TASK DETAILS |
Go through the data line by line and count the lines that hold "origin". Reply with the total only.

AVAILABLE DATA |
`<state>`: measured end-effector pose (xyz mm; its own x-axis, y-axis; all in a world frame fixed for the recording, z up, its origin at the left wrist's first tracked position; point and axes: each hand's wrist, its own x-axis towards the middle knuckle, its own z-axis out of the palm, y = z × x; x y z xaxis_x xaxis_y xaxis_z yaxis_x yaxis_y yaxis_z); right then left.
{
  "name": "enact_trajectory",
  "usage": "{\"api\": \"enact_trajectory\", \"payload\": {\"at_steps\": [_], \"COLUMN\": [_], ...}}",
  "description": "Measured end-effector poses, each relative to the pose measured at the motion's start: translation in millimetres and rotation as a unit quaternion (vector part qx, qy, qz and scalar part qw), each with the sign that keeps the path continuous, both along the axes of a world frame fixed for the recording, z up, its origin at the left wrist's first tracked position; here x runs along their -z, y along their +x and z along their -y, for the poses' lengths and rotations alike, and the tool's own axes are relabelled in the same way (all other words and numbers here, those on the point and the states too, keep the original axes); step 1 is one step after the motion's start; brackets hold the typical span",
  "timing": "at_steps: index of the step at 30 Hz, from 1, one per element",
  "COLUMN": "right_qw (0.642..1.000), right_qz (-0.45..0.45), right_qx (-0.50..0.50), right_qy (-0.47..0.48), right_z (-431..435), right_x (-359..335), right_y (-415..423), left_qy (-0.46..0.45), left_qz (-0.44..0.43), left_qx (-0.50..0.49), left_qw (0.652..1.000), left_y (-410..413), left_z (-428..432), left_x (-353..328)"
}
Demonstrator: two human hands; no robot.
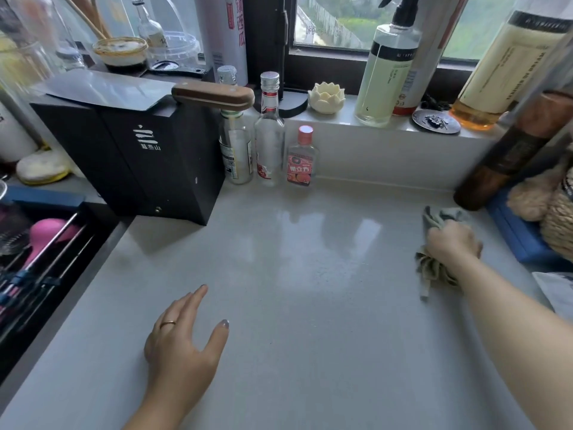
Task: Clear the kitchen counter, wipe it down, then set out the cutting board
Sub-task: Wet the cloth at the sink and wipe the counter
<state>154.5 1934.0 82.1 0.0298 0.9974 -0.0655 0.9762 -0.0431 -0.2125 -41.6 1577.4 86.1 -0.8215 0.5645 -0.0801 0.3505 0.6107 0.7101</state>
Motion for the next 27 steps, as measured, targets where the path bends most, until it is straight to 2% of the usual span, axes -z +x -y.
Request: {"api": "enact_trajectory", "payload": {"at_steps": [4, 7, 14, 19, 21, 23, 27], "right_qw": [0.993, 0.975, 0.899, 0.848, 0.857, 0.883, 0.940], "right_qz": [-0.013, -0.067, -0.152, -0.165, -0.218, -0.253, -0.197], "right_qx": [-0.115, -0.208, -0.398, -0.475, -0.439, -0.382, -0.277], "right_qy": [-0.018, -0.038, -0.103, -0.165, -0.159, -0.103, -0.024], "right_z": [39, 89, 219, 280, 267, 235, 156], "right_x": [1, 2, -1, -4, -11, -19, -22], "right_y": [-79, -135, -220, -219, -211, -208, -216], "left_qy": [0.016, 0.027, 0.034, 0.040, 0.042, 0.036, 0.032], "left_qz": [0.006, 0.005, -0.006, -0.014, -0.021, -0.015, -0.006], "left_qx": [-0.003, -0.011, -0.049, -0.062, -0.074, -0.084, -0.079], "left_qw": [1.000, 1.000, 0.998, 0.997, 0.996, 0.996, 0.996], "left_y": [-1, -2, -12, -20, -26, -34, -46], "left_z": [-1, 5, 38, 65, 76, 85, 97], "left_x": [-2, -4, -8, -8, -8, -6, -2]}}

EXERCISE RESULT |
2